Yeah, not sure how easy it would be to desex one though, lol.


----------



## reptalica (Mar 4, 2013)

It's really giving me the irits the amount of exotics we hear about in Australia. 

Due to irresponsible people and those looking for an ego trip and big noting themselves the poor animal always ends up the scapegoat.

Not sure what the penalties are but possibly not enough to deter those would-be offenders.


----------



## Varanoidea (Mar 4, 2013)

I've heard of breeders in NSW who breed and sell them illegally..it's a damn shame.


----------



## reptalica (Mar 4, 2013)

ShinkirouYui said:


> I've heard of breeders in NSW who breed and sell them illegally..it's a damn shame.



Name and shame the cowboys.


----------



## swan91 (Mar 4, 2013)

Venomous_RBB said:


> Yeah, not sure how easy it would be to desex one though, lol.

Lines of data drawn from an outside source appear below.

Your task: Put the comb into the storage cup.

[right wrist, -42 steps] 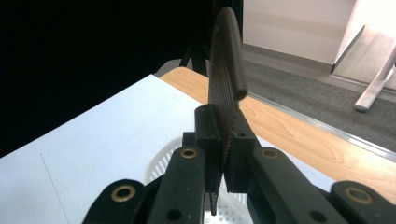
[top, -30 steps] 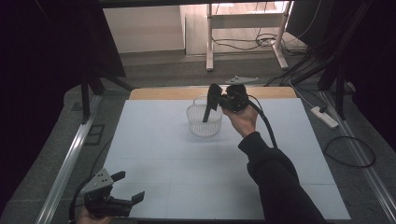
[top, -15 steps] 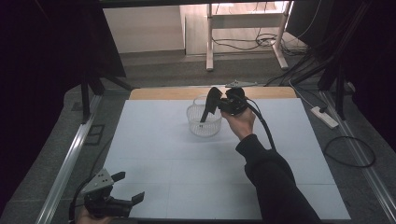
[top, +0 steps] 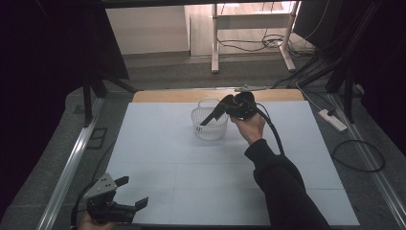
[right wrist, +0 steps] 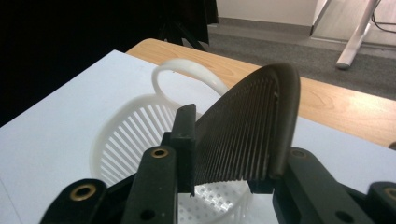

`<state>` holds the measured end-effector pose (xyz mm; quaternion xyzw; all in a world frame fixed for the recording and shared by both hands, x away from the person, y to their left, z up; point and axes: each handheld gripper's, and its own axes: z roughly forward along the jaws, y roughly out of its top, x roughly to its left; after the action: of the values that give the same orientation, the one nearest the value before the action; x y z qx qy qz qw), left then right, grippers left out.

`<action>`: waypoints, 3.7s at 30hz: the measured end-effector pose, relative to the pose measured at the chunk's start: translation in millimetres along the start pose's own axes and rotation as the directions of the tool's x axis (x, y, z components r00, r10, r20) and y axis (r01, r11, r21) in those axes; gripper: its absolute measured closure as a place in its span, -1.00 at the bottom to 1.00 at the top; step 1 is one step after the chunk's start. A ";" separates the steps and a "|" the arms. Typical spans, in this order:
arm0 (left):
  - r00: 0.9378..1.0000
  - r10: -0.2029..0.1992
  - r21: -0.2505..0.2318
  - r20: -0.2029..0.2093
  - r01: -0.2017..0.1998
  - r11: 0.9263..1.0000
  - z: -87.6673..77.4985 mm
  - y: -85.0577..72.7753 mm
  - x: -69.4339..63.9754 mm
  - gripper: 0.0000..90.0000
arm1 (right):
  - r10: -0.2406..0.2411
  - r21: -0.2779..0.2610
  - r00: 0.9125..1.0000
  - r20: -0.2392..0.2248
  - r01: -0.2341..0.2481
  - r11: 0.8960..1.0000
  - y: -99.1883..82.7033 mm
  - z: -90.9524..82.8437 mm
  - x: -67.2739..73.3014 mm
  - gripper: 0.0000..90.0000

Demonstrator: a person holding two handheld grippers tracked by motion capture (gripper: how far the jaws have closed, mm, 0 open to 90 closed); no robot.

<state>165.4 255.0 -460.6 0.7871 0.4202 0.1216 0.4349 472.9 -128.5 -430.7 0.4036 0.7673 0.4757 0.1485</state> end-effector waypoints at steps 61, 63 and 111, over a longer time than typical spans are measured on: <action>0.999 0.000 0.024 -0.038 0.000 1.000 -1.7 -0.4 -0.7 -1.00 | -0.013 0.093 0.996 0.090 0.005 0.996 -18.1 -2.5 -21.4 -0.28; 0.999 0.001 0.023 -0.038 -0.001 1.000 -1.8 -0.4 -0.7 -1.00 | -0.016 0.094 0.996 0.087 0.007 0.996 -17.8 -2.8 -21.7 -0.31; 0.999 0.009 0.022 -0.034 -0.008 1.000 -1.8 -0.3 -1.3 -1.00 | -0.045 0.083 0.999 0.023 0.043 0.996 -4.5 -33.1 -20.7 -0.66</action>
<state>163.4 255.1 -459.6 0.7915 0.4254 0.1321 0.4185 463.5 -165.4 -421.1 0.3984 0.7930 0.4352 0.1517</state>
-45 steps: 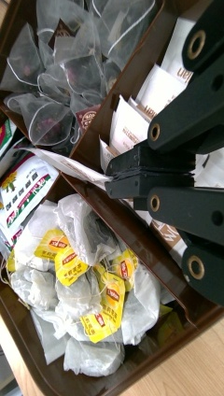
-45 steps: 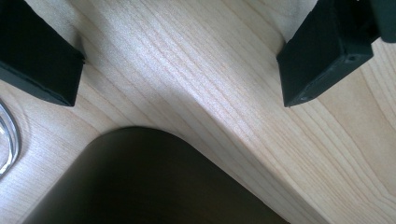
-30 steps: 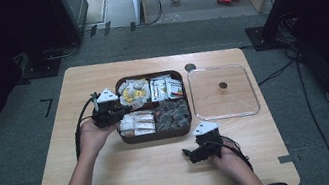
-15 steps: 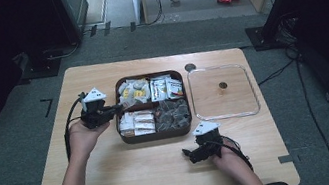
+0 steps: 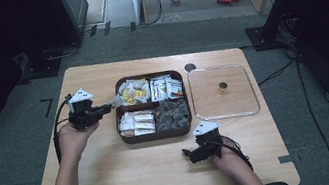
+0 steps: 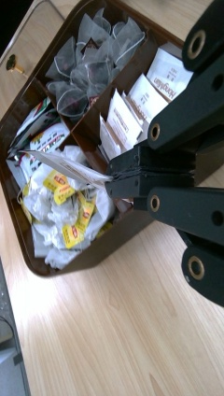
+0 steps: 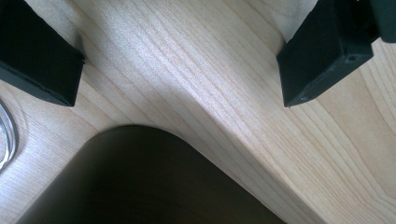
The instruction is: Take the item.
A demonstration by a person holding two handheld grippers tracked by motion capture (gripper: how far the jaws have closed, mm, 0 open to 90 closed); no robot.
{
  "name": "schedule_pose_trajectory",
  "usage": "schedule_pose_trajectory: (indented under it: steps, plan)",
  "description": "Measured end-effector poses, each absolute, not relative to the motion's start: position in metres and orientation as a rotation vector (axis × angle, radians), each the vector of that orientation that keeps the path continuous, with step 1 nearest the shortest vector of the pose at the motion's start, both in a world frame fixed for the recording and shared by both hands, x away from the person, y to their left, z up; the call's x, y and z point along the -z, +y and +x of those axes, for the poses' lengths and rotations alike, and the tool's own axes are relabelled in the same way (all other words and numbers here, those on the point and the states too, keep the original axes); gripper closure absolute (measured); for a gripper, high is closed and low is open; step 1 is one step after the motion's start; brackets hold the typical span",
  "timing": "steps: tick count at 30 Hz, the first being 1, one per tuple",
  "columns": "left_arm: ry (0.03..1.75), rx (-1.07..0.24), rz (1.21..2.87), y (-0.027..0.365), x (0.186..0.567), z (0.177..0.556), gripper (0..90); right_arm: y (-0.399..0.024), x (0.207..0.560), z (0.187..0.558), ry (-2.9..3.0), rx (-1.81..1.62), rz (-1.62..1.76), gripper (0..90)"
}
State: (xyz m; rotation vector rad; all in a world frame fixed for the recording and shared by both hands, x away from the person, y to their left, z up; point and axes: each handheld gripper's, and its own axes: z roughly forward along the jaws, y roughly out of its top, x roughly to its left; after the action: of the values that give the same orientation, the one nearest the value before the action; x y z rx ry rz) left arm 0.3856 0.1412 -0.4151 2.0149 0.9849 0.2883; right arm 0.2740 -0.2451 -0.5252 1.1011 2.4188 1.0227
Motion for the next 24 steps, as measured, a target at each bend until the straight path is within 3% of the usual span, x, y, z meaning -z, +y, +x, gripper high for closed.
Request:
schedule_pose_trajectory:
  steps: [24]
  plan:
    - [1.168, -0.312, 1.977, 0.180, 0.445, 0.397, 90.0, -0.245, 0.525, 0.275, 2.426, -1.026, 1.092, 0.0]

Actually it is quite simple, would be similar to desexing birds, just not many vets are keen to work on snakes.


----------



## Varanoidea (Mar 4, 2013)

reptalica said:


> Name and shame the cowboys.



Can't say I know names, I've had friends who know I'm interested in snakes ask if they should buy a corn snake due to hearing about breeders who sell them. Sucks to tell them that they are illegal.


----------



## bk201 (Mar 4, 2013)

90% of the population know nothing about reptile keeping regulations/laws (i just made that up but seems about right) and it's not something the decc makes available easy takes like 10 clicks on there site to get to that info and what normal people randomly go browsing on the decc...

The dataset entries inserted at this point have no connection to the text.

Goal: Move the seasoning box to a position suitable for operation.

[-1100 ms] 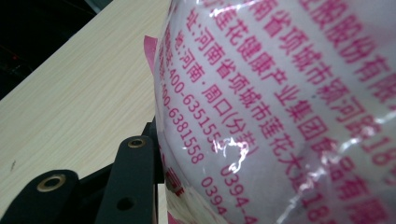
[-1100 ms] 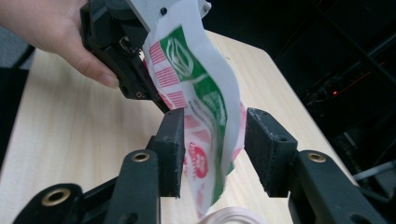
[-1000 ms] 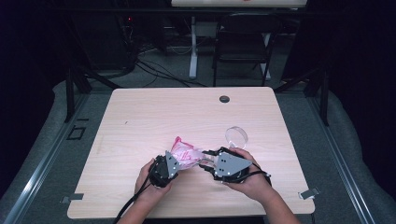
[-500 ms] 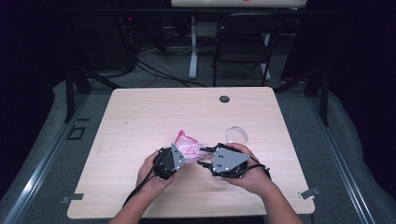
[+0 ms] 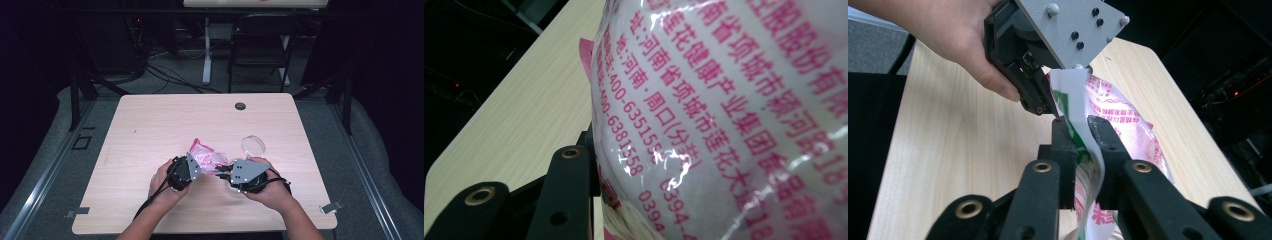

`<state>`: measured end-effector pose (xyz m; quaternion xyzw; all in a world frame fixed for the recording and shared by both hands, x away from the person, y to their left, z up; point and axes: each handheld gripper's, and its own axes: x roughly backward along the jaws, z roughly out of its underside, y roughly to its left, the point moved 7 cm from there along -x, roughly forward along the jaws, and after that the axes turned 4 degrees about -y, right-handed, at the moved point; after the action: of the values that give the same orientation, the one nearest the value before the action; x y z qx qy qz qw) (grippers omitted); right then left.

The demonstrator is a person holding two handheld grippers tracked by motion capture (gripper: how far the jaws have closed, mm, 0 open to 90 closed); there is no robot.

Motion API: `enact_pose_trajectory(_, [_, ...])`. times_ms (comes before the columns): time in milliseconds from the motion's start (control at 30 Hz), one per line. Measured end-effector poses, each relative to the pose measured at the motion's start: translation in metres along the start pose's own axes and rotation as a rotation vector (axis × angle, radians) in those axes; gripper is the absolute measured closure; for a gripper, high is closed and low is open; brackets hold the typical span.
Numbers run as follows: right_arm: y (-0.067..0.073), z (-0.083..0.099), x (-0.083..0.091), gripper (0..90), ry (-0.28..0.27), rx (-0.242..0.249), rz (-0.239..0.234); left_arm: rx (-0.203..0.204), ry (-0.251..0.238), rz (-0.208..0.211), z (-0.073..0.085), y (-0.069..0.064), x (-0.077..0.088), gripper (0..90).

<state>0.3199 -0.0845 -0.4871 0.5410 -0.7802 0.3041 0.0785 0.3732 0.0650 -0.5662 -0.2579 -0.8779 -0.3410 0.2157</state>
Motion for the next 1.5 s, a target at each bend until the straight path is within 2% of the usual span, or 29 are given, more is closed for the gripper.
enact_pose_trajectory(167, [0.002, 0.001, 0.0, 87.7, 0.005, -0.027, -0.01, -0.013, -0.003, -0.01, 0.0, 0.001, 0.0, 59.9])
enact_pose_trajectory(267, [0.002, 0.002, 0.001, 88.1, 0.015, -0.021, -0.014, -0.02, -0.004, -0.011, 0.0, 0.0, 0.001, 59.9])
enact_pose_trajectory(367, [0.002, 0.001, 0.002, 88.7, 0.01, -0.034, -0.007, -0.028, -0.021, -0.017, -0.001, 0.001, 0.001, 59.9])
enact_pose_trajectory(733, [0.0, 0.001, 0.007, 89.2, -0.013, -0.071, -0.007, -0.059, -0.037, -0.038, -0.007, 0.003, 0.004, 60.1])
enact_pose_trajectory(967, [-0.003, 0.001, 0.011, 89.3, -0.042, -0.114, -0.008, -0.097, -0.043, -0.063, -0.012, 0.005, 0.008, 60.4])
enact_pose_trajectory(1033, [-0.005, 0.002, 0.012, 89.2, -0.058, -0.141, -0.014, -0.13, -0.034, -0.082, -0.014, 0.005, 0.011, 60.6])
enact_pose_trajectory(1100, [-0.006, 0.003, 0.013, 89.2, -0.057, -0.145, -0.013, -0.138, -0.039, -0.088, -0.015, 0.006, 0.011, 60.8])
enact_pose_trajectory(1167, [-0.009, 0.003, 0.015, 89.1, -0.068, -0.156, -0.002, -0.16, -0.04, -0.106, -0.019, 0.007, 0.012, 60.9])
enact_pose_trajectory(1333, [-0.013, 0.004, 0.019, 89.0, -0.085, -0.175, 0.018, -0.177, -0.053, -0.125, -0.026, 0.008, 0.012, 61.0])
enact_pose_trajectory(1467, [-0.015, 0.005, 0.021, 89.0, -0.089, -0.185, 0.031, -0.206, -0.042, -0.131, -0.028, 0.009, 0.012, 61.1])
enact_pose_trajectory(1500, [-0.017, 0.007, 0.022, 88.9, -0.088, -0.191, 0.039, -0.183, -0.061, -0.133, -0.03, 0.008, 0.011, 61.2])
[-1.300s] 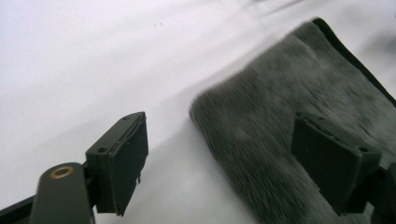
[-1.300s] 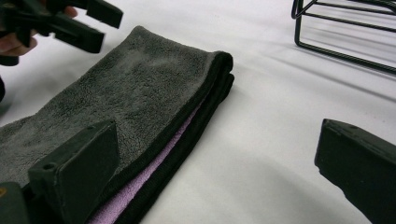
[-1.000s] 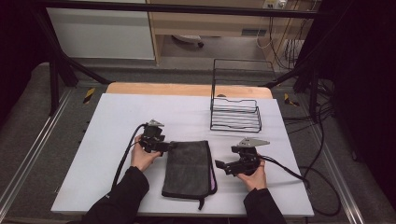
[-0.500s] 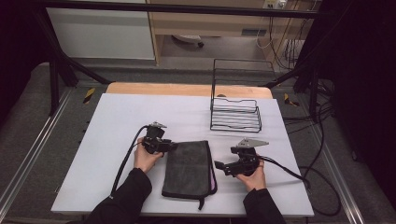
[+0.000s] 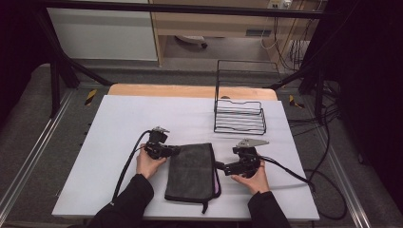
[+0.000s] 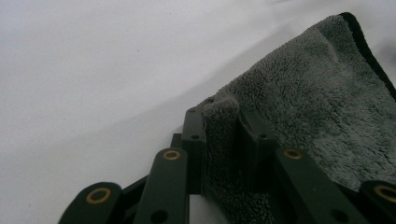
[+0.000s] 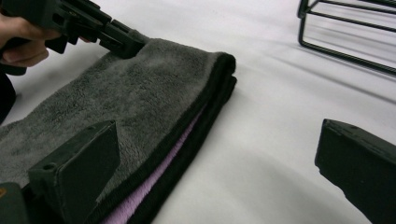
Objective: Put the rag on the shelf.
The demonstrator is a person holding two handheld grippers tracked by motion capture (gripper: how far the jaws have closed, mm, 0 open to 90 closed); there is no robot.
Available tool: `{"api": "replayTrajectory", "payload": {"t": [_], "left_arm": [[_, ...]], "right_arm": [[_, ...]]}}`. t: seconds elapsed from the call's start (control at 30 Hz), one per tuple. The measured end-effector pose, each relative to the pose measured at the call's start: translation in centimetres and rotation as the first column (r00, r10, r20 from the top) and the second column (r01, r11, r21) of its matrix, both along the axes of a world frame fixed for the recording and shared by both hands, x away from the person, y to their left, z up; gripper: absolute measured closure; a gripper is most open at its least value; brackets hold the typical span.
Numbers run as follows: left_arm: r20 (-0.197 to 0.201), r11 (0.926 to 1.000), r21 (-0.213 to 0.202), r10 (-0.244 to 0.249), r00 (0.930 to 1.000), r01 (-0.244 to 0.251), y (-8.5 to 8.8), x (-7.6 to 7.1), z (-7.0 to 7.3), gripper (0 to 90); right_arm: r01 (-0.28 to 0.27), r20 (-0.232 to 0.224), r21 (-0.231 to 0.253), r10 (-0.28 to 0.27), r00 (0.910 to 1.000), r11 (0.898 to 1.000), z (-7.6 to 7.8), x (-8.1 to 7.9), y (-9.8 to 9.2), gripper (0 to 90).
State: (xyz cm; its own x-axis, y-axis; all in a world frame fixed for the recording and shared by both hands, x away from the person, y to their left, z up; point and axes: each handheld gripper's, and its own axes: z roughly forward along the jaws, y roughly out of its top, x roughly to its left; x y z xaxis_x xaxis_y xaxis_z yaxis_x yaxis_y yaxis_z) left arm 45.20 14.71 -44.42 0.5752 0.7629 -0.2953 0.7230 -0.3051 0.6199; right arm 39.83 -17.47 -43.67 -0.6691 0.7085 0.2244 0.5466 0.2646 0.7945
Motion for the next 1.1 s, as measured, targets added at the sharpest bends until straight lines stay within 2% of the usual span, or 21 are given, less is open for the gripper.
{"api": "replayTrajectory", "payload": {"t": [0.1, 0.2, 0.33, 0.43, 0.47, 0.53, 0.6, 0.7, 0.77, 0.93, 1.1], "left_arm": [[0.003, 1.0000, 0.004, 0.008, 1.0000, -0.008, -0.1, -0.1, 0.0, 74.7], [0.020, 0.9999, 0.017, 0.001, 0.9998, -0.002, -0.1, -0.2, 0.0, 74.7], [0.037, 0.9997, 0.026, -0.003, 0.9993, 0.002, -0.2, -0.4, -0.1, 74.7], [0.041, 0.9998, 0.020, 0.003, 0.9992, -0.003, -0.2, -0.5, -0.2, 74.7], [0.044, 0.9998, 0.021, 0.003, 0.9990, -0.004, -0.2, -0.5, -0.2, 74.7], [0.046, 0.9998, 0.021, 0.003, 0.9989, -0.004, -0.2, -0.5, -0.2, 74.7], [0.048, 0.9998, 0.019, 0.002, 0.9988, -0.003, -0.2, -0.5, -0.2, 74.8], [0.050, 0.9999, 0.017, 0.000, 0.9988, -0.001, -0.2, -0.5, -0.2, 74.7], [0.051, 0.9999, 0.016, -0.001, 0.9987, 0.000, -0.2, -0.5, -0.3, 74.7], [0.054, 0.9999, 0.013, -0.002, 0.9985, 0.001, -0.1, -0.5, -0.3, 74.7], [0.053, 0.9999, 0.011, -0.006, 0.9986, 0.005, -0.1, -0.5, -0.3, 74.7]], "right_arm": [[-0.008, 0.001, -0.029, 0.008, 1.0000, 1.000, 0.1, 0.5, 1.0, 1.7], [-0.001, -0.014, 0.004, 0.001, 0.9999, 1.000, 0.1, 1.4, 2.0, 5.1], [0.026, -0.045, 0.006, -0.026, 0.9986, 1.000, -0.1, 2.8, 3.1, 7.2], [0.044, -0.047, -0.003, -0.044, 0.9979, 0.999, -0.5, 3.9, 3.7, 16.5], [0.047, -0.057, 0.005, -0.047, 0.9973, 0.999, -0.7, 4.2, 3.8, 20.2], [0.059, -0.070, -0.010, -0.059, 0.9958, 0.998, -1.1, 4.8, 4.0, 26.2], [0.050, -0.079, -0.024, -0.052, 0.9956, 0.998, -1.3, 5.2, 4.2, 36.7], [0.047, -0.089, -0.043, -0.051, 0.9948, 0.998, -1.6, 5.6, 4.6, 44.8], [0.046, -0.100, -0.046, -0.050, 0.9937, 0.998, -1.7, 5.9, 4.7, 50.1], [0.021, -0.151, -0.019, -0.024, 0.9883, 1.000, -1.8, 6.2, 4.7, 60.8], [0.006, -0.187, -0.010, -0.008, 0.9823, 1.000, -1.7, 6.2, 4.8, 67.9]]}}
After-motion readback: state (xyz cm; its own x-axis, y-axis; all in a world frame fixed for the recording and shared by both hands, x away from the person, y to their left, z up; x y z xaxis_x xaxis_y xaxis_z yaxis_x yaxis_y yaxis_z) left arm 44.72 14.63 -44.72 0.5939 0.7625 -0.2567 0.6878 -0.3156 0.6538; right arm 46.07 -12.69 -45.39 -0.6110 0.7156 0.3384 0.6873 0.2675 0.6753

Most people start of with illegal reptiles and only through research into those animals do they find out about laws/licensing...shame too they should really do something to make this public knowledge considering when i went to high school 1/10 people had illegal native reptiles at the least...

most people would not even know they were doing something wrong...lets get the tar feathers and pitchforks though and show our reptile keeping spirit of keyboard warrioring!

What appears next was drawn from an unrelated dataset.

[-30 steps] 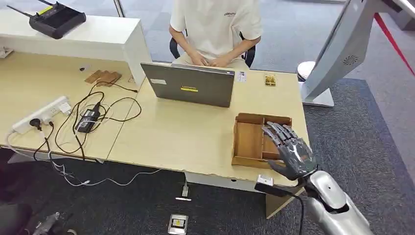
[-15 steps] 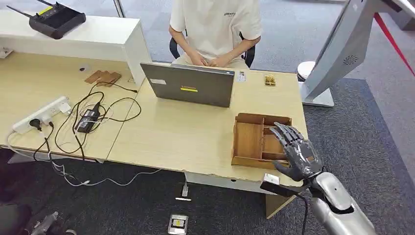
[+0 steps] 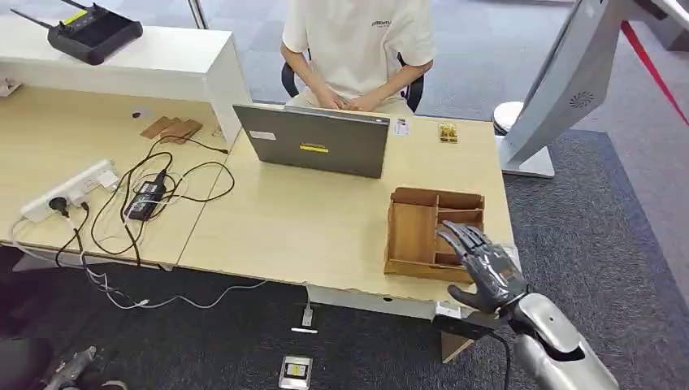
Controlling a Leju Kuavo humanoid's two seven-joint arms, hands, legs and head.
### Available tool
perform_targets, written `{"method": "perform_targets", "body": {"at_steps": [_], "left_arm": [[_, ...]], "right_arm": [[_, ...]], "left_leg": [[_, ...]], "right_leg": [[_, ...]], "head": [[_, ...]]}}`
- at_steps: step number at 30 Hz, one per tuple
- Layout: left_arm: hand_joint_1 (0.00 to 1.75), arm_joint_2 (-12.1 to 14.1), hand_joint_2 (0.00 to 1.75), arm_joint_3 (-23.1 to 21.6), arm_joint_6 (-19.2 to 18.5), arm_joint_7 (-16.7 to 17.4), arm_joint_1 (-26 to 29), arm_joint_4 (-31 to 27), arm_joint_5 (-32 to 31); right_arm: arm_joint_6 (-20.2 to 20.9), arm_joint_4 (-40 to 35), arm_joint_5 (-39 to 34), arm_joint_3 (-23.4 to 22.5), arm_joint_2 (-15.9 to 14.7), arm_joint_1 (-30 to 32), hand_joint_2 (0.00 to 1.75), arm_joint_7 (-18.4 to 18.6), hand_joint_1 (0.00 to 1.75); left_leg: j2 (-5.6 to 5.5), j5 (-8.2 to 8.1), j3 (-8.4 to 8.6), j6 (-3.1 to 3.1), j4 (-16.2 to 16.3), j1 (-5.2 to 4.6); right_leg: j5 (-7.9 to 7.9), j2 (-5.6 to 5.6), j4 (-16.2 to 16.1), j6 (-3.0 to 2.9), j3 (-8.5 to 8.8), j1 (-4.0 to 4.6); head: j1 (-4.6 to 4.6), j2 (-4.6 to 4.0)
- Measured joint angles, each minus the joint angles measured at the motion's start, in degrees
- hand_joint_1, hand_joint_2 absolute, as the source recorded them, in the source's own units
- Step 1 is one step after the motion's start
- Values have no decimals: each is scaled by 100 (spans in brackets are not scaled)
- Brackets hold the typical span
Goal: Pass the card to the sensor for recognition and then transmit it.
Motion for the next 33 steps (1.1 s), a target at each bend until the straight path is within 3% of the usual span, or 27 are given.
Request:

JMO but i would rather be a corn in Aus than a jag...probably would live longer too...


----------



## Polainas9 (Mar 8, 2013)

It's a Corn Snake Ghost Motley. :twisted:


----------



## ZackBeaven (Mar 8, 2013)

I'd say anery corn snake myself


----------



## -Peter (Mar 8, 2013)

Looks like a gray rat snake.


----------



## mcloughlin2 (Mar 9, 2013)

If the guy selling it really is a mate, then surely he would have an idea of what species it is. I mean even if he had forgotten you would think you could jig his memory by dropping a few names. Somehow though I cant imagine someone forgetting the name of a snake they have purchased.


----------



## buffcoat (Mar 16, 2013)

Ghost Cornsnake. Anery would be a bit more brown. 
About their husbandry, well its nothing special at all. They will burrow, aspen shavings is good. Their heat requirements are next to nothing, but a good average would be 74-87F. A water bowl and a few hides. Humidity is whatever it is in your house or outside. Mine has never been above 50% even in shed. Utter garbage disposals. They are never full. 

Perfect size and attitude if you are just starting out. It's too bad you can't keep them there, although I understand why after asking once, lol.


----------



## Cockney_Red (Mar 16, 2013)

Endeavour said:


> I would say its a Corn as well. Probably the most common snake kept here.
> 
> 
> Kindest regards
> ...


same here...


----------



## =bECS= (Mar 16, 2013)

In all honesty, parks would be better off issuing seperate licences for corns and boas because they are bred in huge numbers in oz and are here to stay whether people like it or not and they are generally sold cheaper than natives so newbie keepers will choose them over a native if they have access to one. 

At least that way they can keep track of them, make a bit extra in fees for the extra keeping permit and when people get sick of them they will advertise and sell or give them away rather than just letting them go in the wild so they dont risk getting caught advertising them. 
Just my opinion.


----------



## Darwin-boy (Mar 16, 2013)

If it was bout into Australia before the law passed then its not illegal to own I know a bloke who owns a 16 or 17 year old boa constricter and is legally aloud to keep in a highly secure facility


----------